Look through the listing below and count the lines holding "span". Reply with the number alone.

--- Supplied material Enclosed Below ---

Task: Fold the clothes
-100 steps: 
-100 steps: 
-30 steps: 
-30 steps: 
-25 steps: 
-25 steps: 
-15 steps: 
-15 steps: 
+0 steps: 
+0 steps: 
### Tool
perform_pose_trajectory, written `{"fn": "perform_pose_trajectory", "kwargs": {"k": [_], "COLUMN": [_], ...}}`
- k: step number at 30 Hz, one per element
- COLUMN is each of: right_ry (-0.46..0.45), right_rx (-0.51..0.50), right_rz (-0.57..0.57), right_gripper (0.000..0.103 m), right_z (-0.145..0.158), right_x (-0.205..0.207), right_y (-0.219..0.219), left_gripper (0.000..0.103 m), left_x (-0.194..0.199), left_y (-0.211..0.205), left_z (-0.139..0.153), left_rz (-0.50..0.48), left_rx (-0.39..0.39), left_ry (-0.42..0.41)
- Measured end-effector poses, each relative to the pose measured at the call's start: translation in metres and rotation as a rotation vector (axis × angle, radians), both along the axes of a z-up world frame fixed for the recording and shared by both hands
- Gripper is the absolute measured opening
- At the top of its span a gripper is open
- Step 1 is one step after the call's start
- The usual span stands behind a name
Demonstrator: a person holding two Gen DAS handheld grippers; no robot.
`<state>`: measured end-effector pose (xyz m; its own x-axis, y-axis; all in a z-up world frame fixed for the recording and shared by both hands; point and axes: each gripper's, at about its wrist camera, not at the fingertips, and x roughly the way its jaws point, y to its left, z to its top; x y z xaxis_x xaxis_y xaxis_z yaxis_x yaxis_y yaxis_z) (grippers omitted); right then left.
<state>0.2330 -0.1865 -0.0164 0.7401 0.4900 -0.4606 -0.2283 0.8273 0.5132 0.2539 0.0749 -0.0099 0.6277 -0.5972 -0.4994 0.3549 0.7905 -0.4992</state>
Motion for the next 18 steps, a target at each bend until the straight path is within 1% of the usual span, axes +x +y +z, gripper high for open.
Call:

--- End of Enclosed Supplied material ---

**Your solution:**
3